When you have finished your CV, read it and then read it again. When you have done this ask someone whose English you rate highly to read it again for you and try to identify any errors in spelling or grammar. It is hard to overstress how absolutely essential it is to get this right. Nothing will harm your chances more than shoddy spelling or clumsy grammar.
This is one of the biggest parts of sales assistant roles and it will really strengthen your CV if you highlight how fantastic you are at engaging with customers. You can do this by including any successes you have had, such as mystery shopper reports, ‘Customer of the Month’ awards or letters of thanks.
Have you taken part in any merchandising or sales promotions? These are often a frequent event in a sales assistant’s role, so any relevant experience is well worth highlighting. You can include details either in a Major Achievements section towards the beginning of your CV or as part of Key Activities in your Career History.
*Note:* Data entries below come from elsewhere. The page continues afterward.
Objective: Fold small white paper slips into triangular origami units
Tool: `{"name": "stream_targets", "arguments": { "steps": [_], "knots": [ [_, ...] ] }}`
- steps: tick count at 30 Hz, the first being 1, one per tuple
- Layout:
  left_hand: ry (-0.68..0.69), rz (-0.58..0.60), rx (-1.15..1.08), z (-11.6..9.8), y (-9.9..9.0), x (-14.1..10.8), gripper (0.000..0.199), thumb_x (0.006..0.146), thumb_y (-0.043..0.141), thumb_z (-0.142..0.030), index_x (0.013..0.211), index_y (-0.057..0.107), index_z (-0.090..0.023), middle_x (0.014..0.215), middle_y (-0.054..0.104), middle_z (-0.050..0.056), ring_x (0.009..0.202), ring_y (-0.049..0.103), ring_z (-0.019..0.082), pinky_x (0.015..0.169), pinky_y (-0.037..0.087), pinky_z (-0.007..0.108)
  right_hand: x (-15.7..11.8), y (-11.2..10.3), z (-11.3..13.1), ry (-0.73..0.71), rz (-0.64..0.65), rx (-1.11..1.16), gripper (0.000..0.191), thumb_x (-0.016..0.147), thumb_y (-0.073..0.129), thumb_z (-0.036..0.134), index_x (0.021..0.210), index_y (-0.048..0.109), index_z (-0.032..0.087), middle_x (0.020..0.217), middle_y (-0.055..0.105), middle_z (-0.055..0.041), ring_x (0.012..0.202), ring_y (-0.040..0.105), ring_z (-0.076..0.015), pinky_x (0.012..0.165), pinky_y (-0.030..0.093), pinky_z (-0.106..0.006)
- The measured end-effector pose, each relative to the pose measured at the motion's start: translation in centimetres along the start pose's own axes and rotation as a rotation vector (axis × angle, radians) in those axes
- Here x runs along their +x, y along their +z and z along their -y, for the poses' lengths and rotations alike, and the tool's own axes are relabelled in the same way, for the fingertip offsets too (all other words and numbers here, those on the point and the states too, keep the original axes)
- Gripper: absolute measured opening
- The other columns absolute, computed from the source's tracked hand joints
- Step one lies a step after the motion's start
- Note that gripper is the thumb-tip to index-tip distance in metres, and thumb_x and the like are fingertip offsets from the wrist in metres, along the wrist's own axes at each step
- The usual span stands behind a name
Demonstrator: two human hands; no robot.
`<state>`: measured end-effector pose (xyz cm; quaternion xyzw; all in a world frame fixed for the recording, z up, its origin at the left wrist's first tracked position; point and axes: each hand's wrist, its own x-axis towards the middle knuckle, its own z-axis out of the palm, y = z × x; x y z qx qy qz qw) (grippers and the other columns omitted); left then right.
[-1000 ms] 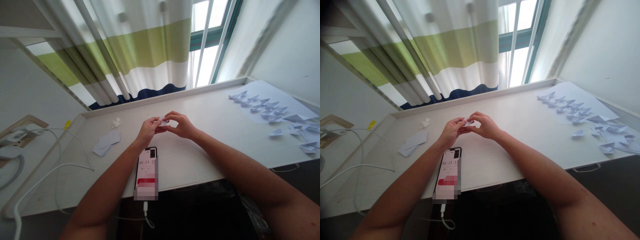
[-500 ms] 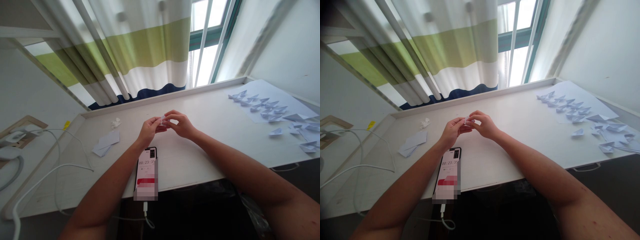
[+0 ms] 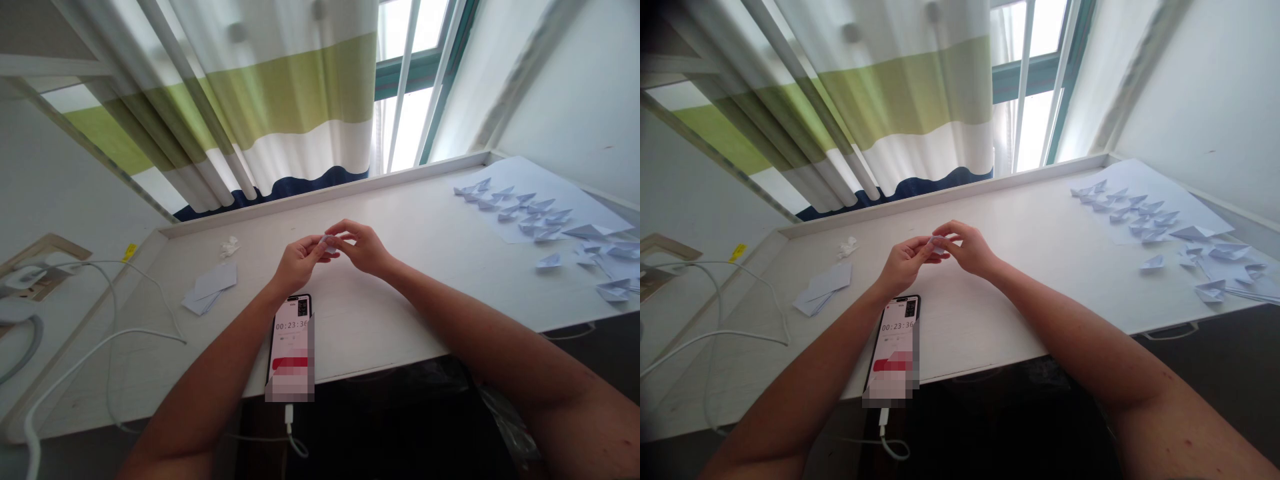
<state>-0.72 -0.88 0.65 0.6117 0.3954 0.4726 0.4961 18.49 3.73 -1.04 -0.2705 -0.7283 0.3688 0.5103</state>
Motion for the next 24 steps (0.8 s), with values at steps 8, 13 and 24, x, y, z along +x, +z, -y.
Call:
{"name": "stream_targets", "arguments": {
  "steps": [8, 13, 24],
  "knots": [
    [0.093, -0.095, 0.087, 0.12, 0.12, -0.15, 0.047, 0.091, 0.084, -0.06, 0.104, 0.061, -0.022, 0.091, 0.084, 0.006, 0.092, 0.081, 0.022, 0.089, 0.062, 0.037, 0.04, 0.01, -0.05, -0.029, 0.031, 0.081, 0.037, 0.097, 0.078, 0.061, 0.095, 0.081, 0.024, 0.103, 0.079, -0.0065, 0.089, 0.075, -0.022, 0.086, 0.068, -0.047],
    [0.194, -0.219, 0.21, -0.02, -0.09, -0.12, 0.032, 0.089, 0.087, -0.053, 0.092, 0.078, -0.022, 0.098, 0.081, 0.005, 0.09, 0.074, 0.02, 0.073, 0.059, 0.03, 0.13, -0.41, -0.27, -0.086, 0.064, 0.015, 0.031, 0.101, 0.075, 0.056, 0.099, 0.084, 0.027, 0.11, 0.079, -0.0075, 0.101, 0.076, -0.0246, 0.09, 0.066, -0.047],
    [0.276, -0.27, 0.087, 0.47, -0.16, 0.57, 0.031, 0.075, 0.099, -0.048, 0.078, 0.083, -0.022, 0.089, 0.079, 0.004, 0.079, 0.072, 0.017, 0.065, 0.06, 0.029, 0.17, -0.61, -0.49, -0.16, 0.128, -0.125, 0.031, 0.107, 0.068, 0.05, 0.099, 0.084, 0.024, 0.108, 0.079, -0.0086, 0.097, 0.074, -0.0231, 0.088, 0.062, -0.042]
  ]
}}
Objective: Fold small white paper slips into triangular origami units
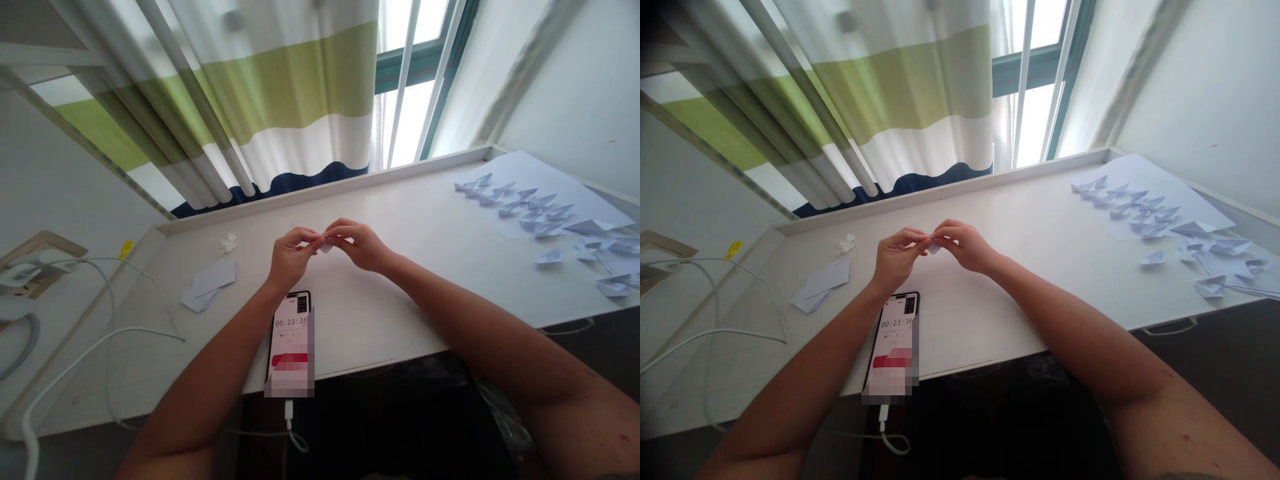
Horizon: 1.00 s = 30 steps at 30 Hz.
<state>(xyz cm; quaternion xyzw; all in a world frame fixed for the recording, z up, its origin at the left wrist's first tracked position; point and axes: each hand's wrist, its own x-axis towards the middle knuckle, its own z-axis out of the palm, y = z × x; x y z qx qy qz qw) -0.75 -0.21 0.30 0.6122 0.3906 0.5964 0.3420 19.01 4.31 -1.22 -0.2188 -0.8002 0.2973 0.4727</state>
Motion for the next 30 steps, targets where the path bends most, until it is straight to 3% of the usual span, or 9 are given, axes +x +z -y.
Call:
{"name": "stream_targets", "arguments": {
  "steps": [7, 13, 23, 26, 30],
  "knots": [
    [-0.001, -0.078, -0.089, 0.0, 0.4, -0.1, 0.033, 0.072, 0.103, -0.044, 0.083, 0.084, -0.019, 0.087, 0.082, 0.006, 0.079, 0.076, 0.017, 0.076, 0.065, 0.032, 0.1, 0.9, 0.7, 0.24, -0.155, 0.227, 0.044, 0.09, 0.083, 0.065, 0.097, 0.077, 0.021, 0.095, 0.081, -0.006, 0.09, 0.076, -0.0223, 0.082, 0.062, -0.04],
    [-0.004, -0.12, -0.096, -0.5, 0.3, -0.3, 0.032, 0.073, 0.103, -0.041, 0.082, 0.083, -0.018, 0.09, 0.083, 0.007, 0.078, 0.076, 0.016, 0.077, 0.065, 0.032, 0.2, 0.9, 0.9, 0.27, -0.143, 0.269, 0.046, 0.087, 0.085, 0.067, 0.092, 0.078, 0.021, 0.091, 0.082, -0.0057, 0.087, 0.076, -0.0213, 0.082, 0.062, -0.04],
    [-0.01, -0.004, -0.012, 0.6, -0.2, 0.1, 0.038, 0.073, 0.1, -0.052, 0.08, 0.081, -0.02, 0.081, 0.078, 0.004, 0.07, 0.071, 0.015, 0.066, 0.061, 0.029, 0.2, 0.2, 0.5, 0.237, -0.061, 0.227, 0.027, 0.093, 0.082, 0.049, 0.094, 0.086, 0.022, 0.094, 0.083, -0.006, 0.087, 0.074, -0.0206, 0.083, 0.059, -0.04],
    [0.034, 0.019, -0.026, 0.6, -0.1, 0.1, 0.033, 0.075, 0.1, -0.047, 0.079, 0.082, -0.021, 0.085, 0.078, 0.004, 0.073, 0.071, 0.015, 0.066, 0.061, 0.028, 0.2, 0.2, 0.6, 0.27, -0.07, 0.266, 0.031, 0.092, 0.084, 0.051, 0.094, 0.084, 0.02, 0.09, 0.082, -0.006, 0.084, 0.074, -0.0206, 0.082, 0.06, -0.041],
    [0.009, -0.034, -0.048, 0.7, 0.0, 0.1, 0.032, 0.077, 0.099, -0.048, 0.086, 0.084, -0.021, 0.084, 0.08, 0.004, 0.072, 0.072, 0.015, 0.066, 0.063, 0.028, 0.3, 0.4, 1.0, 0.335, -0.082, 0.43, 0.042, 0.085, 0.09, 0.059, 0.095, 0.077, 0.019, 0.091, 0.081, -0.0061, 0.086, 0.077, -0.0215, 0.082, 0.064, -0.041]
  ]
}}
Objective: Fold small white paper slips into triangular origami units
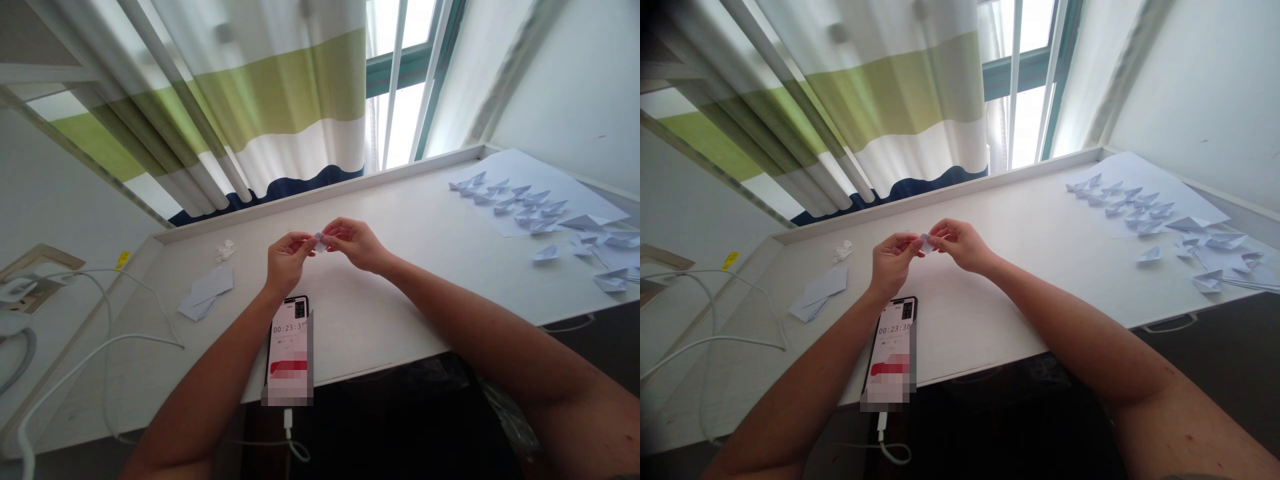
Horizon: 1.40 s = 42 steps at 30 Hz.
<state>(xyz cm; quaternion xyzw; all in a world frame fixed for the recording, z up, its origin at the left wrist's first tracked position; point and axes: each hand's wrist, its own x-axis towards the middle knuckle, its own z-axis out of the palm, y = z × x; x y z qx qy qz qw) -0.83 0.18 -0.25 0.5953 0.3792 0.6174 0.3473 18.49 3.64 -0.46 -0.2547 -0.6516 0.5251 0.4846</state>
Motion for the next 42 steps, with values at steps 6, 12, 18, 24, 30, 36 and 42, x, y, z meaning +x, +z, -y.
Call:
{"name": "stream_targets", "arguments": {
  "steps": [6, 12, 18, 24, 30, 36, 42],
  "knots": [
    [0.034, -0.006, -0.004, 0.0, -0.1, 0.1, 0.029, 0.078, 0.098, -0.049, 0.085, 0.085, -0.023, 0.089, 0.079, 0.004, 0.076, 0.072, 0.015, 0.062, 0.061, 0.026, 0.0, 0.1, 0.2, 0.016, 0.037, 0.041, 0.044, 0.084, 0.09, 0.062, 0.095, 0.079, 0.02, 0.097, 0.081, -0.0064, 0.092, 0.078, -0.0214, 0.085, 0.066, -0.041],
    [0.024, 0.026, 0.147, 0.4, -0.6, -0.1, 0.031, 0.083, 0.094, -0.051, 0.09, 0.085, -0.022, 0.09, 0.082, 0.005, 0.078, 0.075, 0.016, 0.071, 0.063, 0.03, 0.0, -0.2, -0.3, -0.011, 0.021, -0.041, 0.041, 0.089, 0.084, 0.06, 0.095, 0.078, 0.021, 0.095, 0.08, -0.0057, 0.09, 0.076, -0.0207, 0.087, 0.065, -0.042],
    [-0.018, -0.029, 0.153, 0.3, -0.6, -0.2, 0.033, 0.077, 0.098, -0.047, 0.09, 0.086, -0.02, 0.087, 0.083, 0.006, 0.078, 0.078, 0.019, 0.077, 0.066, 0.034, 0.2, -0.3, -0.7, -0.025, -0.024, -0.109, 0.041, 0.09, 0.083, 0.061, 0.094, 0.078, 0.021, 0.093, 0.08, -0.0052, 0.086, 0.073, -0.0198, 0.086, 0.063, -0.041],
    [-0.072, -0.106, 0.072, -0.5, -0.2, -0.3, 0.035, 0.071, 0.102, -0.044, 0.088, 0.084, -0.018, 0.083, 0.083, 0.006, 0.074, 0.079, 0.019, 0.077, 0.068, 0.036, 0.2, 0.0, -0.5, -0.003, 0.008, -0.047, 0.049, 0.087, 0.084, 0.068, 0.097, 0.076, 0.02, 0.085, 0.08, -0.005, 0.076, 0.074, -0.0191, 0.076, 0.063, -0.038],
    [-0.065, -0.047, 0.131, -0.7, -0.5, 0.0, 0.037, 0.069, 0.103, -0.047, 0.082, 0.083, -0.019, 0.075, 0.081, 0.005, 0.068, 0.075, 0.018, 0.069, 0.065, 0.033, 0.1, 0.0, -0.6, -0.087, -0.081, -0.039, 0.04, 0.086, 0.088, 0.058, 0.091, 0.079, 0.02, 0.087, 0.082, -0.006, 0.082, 0.077, -0.0209, 0.082, 0.063, -0.04],
    [-0.097, 0.036, 0.102, -0.5, -1.4, 0.5, 0.042, 0.068, 0.103, -0.051, 0.084, 0.085, -0.017, 0.081, 0.083, 0.008, 0.074, 0.077, 0.019, 0.076, 0.065, 0.034, 0.1, -0.3, -0.6, -0.054, -0.055, -0.053, 0.04, 0.082, 0.091, 0.058, 0.088, 0.081, 0.02, 0.091, 0.085, -0.0079, 0.089, 0.08, -0.025, 0.086, 0.064, -0.043],
    [-0.085, 0.049, 0.141, -0.7, -1.5, 0.5, 0.039, 0.074, 0.099, -0.051, 0.088, 0.085, -0.017, 0.082, 0.084, 0.009, 0.076, 0.08, 0.022, 0.077, 0.066, 0.036, 0.2, -0.3, -0.4, -0.036, -0.058, -0.036, 0.05, 0.079, 0.091, 0.067, 0.09, 0.081, 0.019, 0.092, 0.085, -0.0088, 0.09, 0.08, -0.0251, 0.087, 0.064, -0.043]
  ]
}}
Relevant information to highlight includes the purpose of the event, your contribution and the outcome. Also try to include factual information as it helps the hiring manager visualise the situation. For example:
“Part of the Sports Direct team that launched the new XYZ trainer range in the Oxford St. store – involving dance demonstrations in front of XYZ customers and answering questions on product care. The promotion successfully launched the new trainer, resulting in sales of more than 300 units after each event.’
Almost every role in sales has one or more targets and employers are sure to be impressed if you understand how your contribution fits into the wider company effort. Think of your career to date and try to come up with examples of products or services you have sold, together with the volume. If you have also had targets to meet and have performed well against these, you should mention the details. Many companies run internal sales competitions so if you have participated in these and have done well, you can use these examples to show that you are a star sales person. Having done well as a sales assistant in the past will mean employers are likely to think you can do so again in the future for their company.